- _Task details_
Find the lines in the records that carry the word "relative". Copy each one.

- _Task inputs_

"""

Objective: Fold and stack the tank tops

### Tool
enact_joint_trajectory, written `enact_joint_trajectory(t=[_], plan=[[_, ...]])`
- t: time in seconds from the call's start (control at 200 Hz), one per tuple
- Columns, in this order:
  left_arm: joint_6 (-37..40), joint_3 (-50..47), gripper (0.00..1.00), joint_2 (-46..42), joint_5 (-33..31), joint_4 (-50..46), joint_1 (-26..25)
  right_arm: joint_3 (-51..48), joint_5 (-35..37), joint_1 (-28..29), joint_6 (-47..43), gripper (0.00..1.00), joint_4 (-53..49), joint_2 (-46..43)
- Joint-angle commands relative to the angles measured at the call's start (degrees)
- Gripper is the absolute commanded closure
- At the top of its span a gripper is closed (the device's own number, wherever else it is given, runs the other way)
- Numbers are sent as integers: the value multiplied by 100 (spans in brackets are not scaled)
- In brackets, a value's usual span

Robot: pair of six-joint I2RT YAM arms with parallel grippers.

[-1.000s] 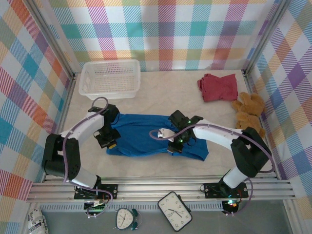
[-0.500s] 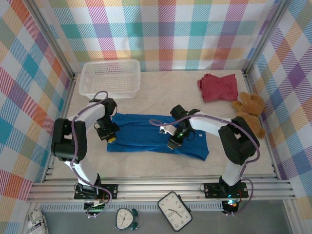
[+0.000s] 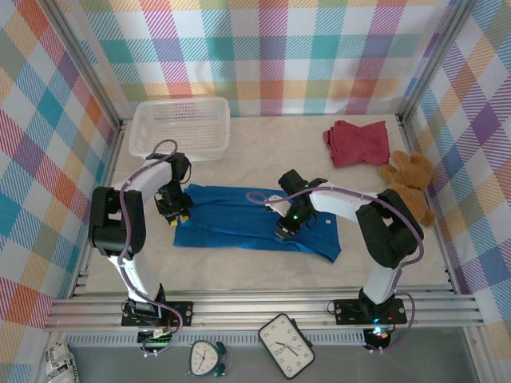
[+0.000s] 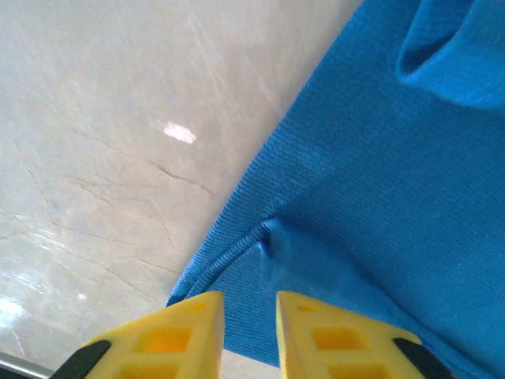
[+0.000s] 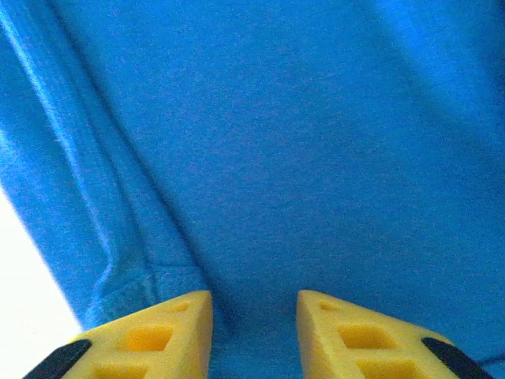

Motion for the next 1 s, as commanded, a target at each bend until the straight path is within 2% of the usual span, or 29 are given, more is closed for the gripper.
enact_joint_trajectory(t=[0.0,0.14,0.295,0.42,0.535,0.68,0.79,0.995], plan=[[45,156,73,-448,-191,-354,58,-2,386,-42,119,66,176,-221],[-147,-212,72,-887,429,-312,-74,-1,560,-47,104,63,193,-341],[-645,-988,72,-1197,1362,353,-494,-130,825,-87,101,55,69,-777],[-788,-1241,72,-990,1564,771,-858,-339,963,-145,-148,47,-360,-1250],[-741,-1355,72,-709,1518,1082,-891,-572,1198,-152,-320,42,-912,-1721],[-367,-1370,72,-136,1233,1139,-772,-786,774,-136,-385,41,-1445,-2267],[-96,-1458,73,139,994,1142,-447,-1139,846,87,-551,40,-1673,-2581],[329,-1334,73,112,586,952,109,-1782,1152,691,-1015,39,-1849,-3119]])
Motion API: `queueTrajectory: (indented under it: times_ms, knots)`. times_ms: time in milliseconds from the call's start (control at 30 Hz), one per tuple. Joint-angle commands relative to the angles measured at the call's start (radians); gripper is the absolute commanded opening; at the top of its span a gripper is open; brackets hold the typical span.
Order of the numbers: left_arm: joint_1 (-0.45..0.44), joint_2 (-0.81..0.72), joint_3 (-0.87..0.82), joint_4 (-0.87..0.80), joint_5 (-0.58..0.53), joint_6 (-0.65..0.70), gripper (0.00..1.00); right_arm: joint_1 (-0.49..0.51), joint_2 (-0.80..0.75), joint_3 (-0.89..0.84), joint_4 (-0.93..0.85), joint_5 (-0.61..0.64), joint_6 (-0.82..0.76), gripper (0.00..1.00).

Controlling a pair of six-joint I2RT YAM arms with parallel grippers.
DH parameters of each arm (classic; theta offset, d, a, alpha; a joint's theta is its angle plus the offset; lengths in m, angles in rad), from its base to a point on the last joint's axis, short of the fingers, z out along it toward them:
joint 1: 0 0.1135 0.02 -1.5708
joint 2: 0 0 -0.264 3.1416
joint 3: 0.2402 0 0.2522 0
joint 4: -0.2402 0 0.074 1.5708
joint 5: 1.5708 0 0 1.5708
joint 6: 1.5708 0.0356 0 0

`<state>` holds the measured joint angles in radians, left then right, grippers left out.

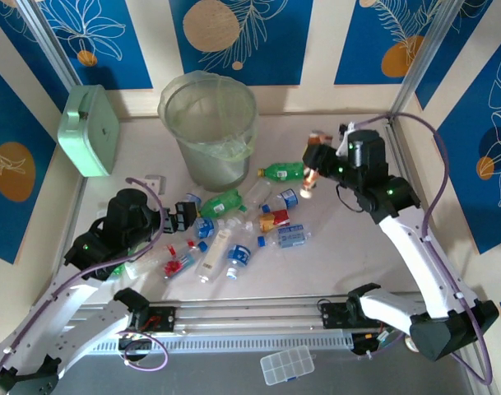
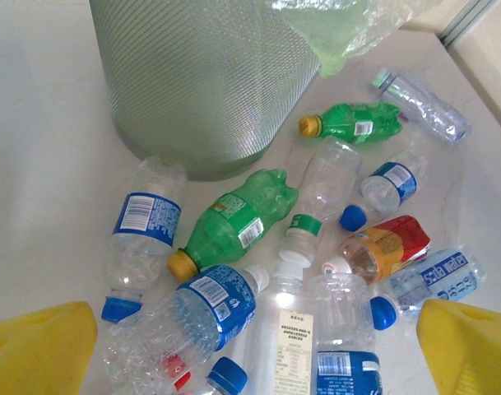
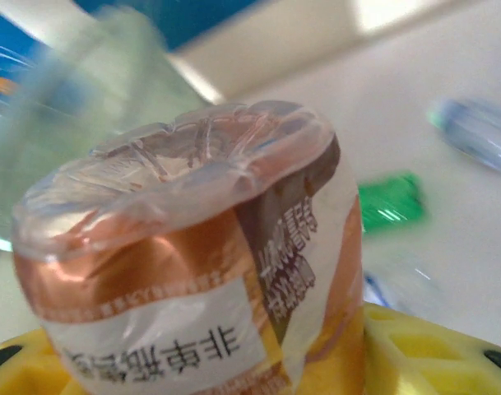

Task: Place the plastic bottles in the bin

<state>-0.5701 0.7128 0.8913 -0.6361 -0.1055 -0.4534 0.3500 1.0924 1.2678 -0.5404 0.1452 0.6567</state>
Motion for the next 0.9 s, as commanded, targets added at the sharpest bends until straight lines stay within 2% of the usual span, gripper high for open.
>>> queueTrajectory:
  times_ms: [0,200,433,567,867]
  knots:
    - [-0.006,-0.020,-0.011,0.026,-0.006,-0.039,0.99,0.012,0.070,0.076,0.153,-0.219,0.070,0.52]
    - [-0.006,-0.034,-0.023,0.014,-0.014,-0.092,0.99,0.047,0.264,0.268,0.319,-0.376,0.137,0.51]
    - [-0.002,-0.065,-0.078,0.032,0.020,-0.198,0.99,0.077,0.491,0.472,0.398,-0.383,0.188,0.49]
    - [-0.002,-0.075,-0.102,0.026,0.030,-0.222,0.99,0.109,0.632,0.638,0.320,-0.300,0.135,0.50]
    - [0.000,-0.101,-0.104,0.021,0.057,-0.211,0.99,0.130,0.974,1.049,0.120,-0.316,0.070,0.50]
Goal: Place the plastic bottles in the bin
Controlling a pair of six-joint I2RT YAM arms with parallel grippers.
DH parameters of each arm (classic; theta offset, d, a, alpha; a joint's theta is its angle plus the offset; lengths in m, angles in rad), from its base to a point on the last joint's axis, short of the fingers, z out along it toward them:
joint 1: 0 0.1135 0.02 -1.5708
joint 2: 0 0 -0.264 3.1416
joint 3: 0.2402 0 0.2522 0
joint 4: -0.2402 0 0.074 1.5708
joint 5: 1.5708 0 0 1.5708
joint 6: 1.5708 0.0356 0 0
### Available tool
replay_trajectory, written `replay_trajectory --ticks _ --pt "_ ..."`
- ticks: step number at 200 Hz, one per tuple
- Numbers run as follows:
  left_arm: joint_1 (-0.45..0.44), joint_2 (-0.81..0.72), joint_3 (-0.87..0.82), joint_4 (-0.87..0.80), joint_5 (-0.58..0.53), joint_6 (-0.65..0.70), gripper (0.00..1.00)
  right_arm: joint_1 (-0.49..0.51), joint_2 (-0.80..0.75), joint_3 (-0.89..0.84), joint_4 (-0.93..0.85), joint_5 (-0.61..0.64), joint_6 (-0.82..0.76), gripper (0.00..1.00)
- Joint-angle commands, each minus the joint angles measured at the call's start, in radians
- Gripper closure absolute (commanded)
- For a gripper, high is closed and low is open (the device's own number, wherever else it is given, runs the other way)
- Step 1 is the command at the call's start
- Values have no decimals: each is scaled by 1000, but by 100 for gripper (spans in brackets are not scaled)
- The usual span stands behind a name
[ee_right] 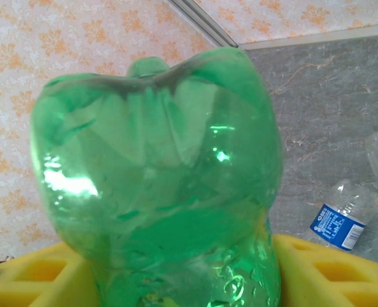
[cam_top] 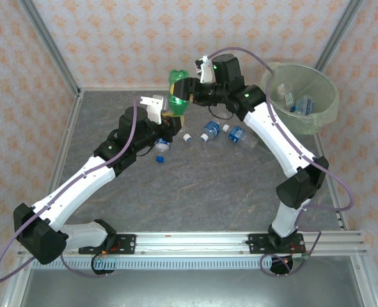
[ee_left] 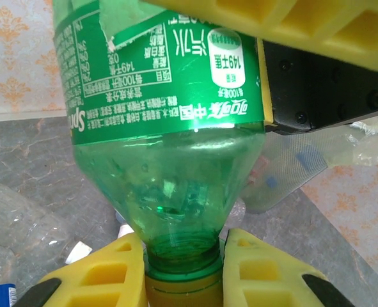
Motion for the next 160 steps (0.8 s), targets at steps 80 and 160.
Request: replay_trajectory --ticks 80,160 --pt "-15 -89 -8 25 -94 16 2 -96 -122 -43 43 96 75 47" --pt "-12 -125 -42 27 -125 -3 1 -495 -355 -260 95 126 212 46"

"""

- _Task result_
- Joint-angle commands relative to the angles measured at the call's start (degrees)
Motion API: `queueTrajectory: (indented under it: times_ms, knots)`. times_ms: time in milliseconds from the call's start (control at 30 Hz), one per tuple. Joint-angle commands relative to the angles measured at the call's start (radians); gripper is the absolute commanded opening; at the top of its span a gripper is open; brackets hold the typical span.

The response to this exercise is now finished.